### [AIM OF THE TASK]
Output the number of lines in the material below containing "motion" and nothing more.
======== SUPPLIED MATERIAL
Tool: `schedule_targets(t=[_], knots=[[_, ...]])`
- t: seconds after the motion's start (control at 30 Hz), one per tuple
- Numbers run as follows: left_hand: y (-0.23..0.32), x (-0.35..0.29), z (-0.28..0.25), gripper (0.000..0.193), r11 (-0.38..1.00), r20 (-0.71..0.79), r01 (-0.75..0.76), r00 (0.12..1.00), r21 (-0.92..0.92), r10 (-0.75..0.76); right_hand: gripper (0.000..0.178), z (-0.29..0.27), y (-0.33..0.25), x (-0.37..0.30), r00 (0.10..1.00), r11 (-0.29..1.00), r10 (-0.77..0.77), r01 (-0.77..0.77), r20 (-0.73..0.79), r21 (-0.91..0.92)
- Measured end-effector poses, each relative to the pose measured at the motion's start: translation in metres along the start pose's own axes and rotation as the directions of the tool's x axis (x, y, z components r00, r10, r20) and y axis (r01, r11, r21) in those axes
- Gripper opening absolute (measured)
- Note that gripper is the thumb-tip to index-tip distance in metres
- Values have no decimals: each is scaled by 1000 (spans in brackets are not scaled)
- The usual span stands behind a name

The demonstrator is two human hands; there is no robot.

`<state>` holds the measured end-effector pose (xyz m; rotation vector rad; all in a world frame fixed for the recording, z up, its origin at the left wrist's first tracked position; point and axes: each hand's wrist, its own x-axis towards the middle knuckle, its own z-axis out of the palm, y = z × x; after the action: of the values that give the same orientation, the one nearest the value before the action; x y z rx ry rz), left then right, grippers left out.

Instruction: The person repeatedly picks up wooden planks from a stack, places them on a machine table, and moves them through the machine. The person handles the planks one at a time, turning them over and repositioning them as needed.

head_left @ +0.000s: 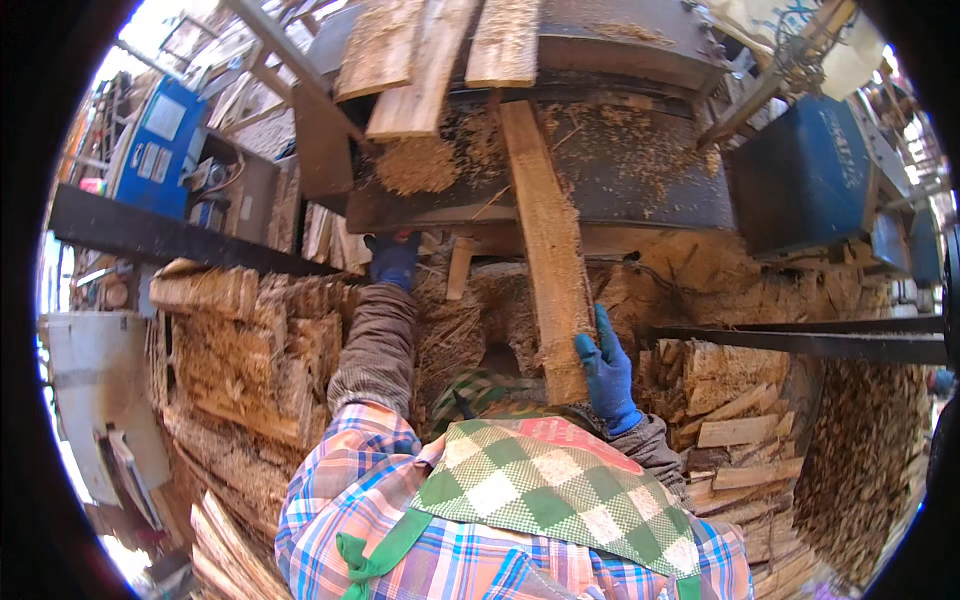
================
### [REPLY]
2